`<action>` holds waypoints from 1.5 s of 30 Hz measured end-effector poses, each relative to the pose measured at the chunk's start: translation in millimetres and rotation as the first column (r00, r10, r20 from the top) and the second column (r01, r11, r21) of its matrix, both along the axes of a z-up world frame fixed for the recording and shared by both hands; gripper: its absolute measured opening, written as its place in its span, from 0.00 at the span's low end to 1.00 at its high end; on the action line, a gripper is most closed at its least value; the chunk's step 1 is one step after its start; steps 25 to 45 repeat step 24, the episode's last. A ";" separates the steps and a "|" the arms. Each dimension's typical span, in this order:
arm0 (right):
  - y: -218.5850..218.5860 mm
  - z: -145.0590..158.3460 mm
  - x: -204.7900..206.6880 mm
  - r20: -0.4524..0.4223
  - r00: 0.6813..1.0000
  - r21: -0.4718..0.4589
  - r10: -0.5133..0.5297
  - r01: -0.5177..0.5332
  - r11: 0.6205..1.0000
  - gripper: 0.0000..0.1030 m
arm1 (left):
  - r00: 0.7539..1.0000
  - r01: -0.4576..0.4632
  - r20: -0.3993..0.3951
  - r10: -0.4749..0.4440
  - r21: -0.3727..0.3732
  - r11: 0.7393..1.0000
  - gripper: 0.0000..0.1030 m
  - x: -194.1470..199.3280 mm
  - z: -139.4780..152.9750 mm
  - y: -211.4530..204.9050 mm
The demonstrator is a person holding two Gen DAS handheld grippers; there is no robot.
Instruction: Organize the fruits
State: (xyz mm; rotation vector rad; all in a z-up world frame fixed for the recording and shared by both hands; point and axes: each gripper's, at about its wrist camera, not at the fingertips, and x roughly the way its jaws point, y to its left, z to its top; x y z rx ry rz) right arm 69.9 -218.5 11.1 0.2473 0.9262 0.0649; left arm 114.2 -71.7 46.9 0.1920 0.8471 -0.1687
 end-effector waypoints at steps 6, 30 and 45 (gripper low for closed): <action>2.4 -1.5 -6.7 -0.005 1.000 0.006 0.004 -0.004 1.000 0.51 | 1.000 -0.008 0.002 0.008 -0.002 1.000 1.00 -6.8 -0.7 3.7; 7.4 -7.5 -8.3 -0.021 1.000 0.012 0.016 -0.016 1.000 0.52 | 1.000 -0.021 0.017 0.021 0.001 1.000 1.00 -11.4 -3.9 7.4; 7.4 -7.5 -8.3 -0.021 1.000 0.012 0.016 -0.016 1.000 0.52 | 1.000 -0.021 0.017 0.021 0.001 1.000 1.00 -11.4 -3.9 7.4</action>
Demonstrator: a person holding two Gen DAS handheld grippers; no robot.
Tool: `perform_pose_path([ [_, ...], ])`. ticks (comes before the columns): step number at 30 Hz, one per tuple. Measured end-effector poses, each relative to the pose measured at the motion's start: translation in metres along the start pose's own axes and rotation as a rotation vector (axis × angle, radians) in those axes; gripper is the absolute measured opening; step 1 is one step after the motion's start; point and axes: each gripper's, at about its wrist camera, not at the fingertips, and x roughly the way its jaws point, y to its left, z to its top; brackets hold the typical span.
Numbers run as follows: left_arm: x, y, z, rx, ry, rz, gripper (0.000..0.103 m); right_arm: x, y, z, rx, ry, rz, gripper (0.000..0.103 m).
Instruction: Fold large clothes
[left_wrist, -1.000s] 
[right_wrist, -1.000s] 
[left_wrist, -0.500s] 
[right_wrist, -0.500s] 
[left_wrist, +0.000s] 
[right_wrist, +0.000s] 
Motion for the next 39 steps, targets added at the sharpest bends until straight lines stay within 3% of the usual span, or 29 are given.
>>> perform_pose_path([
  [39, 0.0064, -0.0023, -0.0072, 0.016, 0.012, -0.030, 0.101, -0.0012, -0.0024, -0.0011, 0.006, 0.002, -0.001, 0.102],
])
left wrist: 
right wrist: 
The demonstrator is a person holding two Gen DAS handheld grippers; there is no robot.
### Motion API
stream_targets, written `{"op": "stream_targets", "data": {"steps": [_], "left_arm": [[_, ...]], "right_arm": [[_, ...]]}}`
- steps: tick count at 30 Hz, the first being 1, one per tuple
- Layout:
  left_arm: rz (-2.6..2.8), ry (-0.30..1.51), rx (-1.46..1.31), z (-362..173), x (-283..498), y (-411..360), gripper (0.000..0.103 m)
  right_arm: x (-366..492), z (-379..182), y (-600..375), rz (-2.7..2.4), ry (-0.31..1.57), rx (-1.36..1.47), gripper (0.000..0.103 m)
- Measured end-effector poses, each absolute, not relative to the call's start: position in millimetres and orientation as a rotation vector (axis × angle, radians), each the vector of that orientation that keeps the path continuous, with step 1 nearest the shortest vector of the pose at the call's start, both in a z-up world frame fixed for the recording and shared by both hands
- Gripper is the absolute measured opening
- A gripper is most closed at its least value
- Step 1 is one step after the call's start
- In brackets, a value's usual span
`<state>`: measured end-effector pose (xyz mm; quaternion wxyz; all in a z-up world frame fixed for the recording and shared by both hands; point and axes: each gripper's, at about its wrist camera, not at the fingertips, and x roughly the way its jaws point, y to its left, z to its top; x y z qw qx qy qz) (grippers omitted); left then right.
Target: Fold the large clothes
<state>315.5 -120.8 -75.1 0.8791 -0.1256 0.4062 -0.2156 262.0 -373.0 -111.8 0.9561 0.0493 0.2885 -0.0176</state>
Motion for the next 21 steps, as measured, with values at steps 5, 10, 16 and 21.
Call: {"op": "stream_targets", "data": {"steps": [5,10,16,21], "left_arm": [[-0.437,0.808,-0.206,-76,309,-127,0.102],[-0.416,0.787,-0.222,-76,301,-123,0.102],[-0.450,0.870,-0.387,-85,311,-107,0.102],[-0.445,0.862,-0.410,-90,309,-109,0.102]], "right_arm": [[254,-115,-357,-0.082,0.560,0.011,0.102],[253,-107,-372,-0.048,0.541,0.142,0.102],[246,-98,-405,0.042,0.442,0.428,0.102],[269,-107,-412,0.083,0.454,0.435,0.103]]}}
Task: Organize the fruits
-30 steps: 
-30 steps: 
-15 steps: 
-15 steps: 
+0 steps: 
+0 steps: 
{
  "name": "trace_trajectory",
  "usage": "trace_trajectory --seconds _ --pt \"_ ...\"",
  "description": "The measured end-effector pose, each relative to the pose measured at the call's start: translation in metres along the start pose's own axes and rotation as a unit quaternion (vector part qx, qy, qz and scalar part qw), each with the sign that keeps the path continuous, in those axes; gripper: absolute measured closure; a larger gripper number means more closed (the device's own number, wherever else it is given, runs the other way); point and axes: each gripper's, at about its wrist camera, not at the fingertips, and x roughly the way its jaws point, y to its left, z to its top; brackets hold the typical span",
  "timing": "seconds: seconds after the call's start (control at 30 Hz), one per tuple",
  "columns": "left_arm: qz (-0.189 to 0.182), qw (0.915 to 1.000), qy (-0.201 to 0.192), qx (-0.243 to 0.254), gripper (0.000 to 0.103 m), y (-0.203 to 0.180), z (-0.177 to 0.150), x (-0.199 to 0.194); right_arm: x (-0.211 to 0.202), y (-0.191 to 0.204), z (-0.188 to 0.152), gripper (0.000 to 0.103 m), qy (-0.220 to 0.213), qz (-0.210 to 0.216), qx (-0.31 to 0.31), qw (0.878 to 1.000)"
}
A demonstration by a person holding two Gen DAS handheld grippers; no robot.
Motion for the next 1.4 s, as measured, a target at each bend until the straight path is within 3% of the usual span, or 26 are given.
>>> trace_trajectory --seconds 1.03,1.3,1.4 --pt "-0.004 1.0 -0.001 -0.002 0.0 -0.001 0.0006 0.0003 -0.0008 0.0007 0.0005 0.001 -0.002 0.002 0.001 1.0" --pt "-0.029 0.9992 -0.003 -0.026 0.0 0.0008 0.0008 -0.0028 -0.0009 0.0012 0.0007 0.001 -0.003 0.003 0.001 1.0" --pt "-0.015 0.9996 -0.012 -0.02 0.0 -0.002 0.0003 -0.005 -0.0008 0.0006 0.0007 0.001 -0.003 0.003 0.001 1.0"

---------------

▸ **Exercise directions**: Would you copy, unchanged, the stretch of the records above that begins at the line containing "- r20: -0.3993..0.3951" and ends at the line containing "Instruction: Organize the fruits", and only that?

▸ **Task response**:
  - r20: -0.3993..0.3951
  - r10: -0.4749..0.4440
  - r21: -0.3727..0.3732
  - r11: 0.7393..1.0000
  - gripper: 0.0000..0.1030 m
  - x: -194.1470..199.3280 mm
  - z: -139.4780..152.9750 mm
  - y: -211.4530..204.9050 mm
The demonstrator is a person holding two Gen DAS handheld grippers; there is no robot.
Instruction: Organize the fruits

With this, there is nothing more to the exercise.